WHAT TO PRODUCE: Using the data below, show every line where the word "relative" occurs.
INPUT DATA: Begin
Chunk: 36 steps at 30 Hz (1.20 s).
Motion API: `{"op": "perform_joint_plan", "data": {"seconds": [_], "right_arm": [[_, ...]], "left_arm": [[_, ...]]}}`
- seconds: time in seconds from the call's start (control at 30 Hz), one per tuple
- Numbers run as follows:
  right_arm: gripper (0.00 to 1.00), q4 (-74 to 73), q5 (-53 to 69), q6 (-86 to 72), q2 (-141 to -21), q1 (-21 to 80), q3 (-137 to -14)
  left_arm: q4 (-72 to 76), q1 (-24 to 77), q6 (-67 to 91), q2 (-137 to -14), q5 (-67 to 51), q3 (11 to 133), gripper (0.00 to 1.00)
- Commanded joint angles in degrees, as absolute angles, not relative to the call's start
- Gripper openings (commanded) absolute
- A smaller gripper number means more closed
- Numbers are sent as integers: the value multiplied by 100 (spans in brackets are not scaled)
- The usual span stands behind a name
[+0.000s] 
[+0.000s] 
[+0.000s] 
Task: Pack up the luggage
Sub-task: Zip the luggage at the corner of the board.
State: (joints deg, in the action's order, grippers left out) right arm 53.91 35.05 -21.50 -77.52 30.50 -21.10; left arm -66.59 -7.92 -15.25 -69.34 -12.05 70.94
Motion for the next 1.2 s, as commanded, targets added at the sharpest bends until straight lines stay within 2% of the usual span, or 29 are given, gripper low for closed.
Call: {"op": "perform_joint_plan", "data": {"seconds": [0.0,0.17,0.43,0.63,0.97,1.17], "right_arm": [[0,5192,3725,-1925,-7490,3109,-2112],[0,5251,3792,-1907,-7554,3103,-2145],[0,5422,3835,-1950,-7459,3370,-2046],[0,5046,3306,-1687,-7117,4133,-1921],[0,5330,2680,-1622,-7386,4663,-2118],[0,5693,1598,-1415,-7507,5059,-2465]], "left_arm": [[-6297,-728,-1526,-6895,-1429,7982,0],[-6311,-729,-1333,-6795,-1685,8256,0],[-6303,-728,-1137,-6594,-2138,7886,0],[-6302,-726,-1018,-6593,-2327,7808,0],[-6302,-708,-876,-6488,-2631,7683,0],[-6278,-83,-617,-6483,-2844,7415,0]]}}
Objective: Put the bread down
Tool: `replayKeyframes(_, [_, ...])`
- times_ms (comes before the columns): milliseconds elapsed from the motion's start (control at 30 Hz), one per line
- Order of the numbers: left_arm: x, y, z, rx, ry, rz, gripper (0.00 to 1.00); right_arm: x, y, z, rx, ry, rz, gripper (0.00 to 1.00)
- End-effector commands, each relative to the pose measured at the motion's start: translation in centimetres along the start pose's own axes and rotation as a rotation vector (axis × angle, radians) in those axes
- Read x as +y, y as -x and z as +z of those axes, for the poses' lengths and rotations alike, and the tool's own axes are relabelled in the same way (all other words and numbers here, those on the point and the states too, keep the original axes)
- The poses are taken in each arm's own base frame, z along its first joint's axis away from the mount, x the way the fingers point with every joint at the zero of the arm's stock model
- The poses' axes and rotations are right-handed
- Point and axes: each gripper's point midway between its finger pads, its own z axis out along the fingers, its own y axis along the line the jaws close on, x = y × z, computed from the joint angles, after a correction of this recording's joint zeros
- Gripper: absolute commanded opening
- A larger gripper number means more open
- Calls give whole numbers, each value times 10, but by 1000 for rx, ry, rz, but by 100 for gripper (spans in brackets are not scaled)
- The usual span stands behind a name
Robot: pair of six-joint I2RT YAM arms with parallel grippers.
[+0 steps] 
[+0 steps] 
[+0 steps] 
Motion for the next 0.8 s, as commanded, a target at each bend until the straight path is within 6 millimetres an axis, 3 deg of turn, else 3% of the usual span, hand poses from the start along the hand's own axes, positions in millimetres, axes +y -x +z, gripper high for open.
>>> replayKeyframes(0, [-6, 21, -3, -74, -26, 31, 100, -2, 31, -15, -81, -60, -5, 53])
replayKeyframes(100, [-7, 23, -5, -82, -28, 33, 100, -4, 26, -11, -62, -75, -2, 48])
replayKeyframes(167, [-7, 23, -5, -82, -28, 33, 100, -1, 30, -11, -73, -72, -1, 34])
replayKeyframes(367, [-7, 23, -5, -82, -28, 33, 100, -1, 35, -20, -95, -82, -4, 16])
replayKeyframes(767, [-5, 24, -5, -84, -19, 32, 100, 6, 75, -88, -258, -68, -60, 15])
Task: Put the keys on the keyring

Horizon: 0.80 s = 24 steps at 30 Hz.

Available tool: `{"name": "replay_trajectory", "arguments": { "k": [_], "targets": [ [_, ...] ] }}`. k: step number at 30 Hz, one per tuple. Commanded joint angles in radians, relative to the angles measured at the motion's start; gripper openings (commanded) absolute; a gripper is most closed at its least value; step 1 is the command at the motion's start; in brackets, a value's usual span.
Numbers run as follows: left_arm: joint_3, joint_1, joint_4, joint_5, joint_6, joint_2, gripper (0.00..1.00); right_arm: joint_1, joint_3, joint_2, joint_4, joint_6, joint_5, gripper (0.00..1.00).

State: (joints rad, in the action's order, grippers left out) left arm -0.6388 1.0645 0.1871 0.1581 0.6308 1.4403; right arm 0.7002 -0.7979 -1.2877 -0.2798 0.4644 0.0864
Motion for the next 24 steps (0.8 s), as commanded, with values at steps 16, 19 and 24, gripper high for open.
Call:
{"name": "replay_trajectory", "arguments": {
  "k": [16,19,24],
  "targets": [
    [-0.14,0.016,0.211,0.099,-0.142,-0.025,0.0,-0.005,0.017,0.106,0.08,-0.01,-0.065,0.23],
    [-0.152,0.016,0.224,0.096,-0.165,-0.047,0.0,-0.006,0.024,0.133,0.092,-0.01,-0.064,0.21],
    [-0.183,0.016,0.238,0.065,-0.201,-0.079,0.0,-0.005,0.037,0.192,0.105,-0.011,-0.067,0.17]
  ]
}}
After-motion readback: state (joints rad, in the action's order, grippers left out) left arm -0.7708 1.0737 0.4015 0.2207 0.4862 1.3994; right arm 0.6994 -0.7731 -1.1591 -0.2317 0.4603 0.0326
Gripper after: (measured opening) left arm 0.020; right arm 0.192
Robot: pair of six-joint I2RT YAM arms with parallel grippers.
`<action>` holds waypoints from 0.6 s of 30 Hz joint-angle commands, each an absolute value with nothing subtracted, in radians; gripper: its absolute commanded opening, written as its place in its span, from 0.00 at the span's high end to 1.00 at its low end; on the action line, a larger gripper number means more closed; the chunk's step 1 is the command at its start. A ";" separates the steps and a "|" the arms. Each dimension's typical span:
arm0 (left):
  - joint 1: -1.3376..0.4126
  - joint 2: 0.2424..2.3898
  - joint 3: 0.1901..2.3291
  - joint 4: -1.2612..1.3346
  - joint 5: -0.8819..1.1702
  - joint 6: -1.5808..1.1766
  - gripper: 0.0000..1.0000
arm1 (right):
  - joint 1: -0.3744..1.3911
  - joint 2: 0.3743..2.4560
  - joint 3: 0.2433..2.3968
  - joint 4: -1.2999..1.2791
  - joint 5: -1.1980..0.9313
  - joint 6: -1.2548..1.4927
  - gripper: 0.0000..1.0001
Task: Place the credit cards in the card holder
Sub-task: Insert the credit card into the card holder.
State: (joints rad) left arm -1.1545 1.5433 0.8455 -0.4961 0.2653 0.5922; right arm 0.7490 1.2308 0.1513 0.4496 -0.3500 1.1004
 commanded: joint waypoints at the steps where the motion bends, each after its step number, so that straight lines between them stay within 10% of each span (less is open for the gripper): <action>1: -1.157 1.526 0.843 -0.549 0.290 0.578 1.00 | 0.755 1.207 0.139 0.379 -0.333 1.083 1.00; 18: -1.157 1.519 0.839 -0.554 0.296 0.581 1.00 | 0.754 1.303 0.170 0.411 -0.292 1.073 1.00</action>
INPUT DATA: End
RESULT OF THE TASK:
- Commanded joint angles in degrees, as absolute angles, not relative to the call's start
- End-effector commands, each relative to the pose measured at the motion's start: translation in centimetres along the start pose's own axes and rotation as a rotation vector (axis × angle, radians) in those axes
Available tool: `{"name": "replay_trajectory", "arguments": { "k": [_], "targets": [ [_, ...] ] }}`. k: step number at 30 Hz, one per tuple. Commanded joint angles in radians, relative to the angles measured at the motion's start; gripper openings (commanded) absolute; a gripper is most closed at its least value; step 1 is the command at the motion's start; in brackets, a value's usual span.

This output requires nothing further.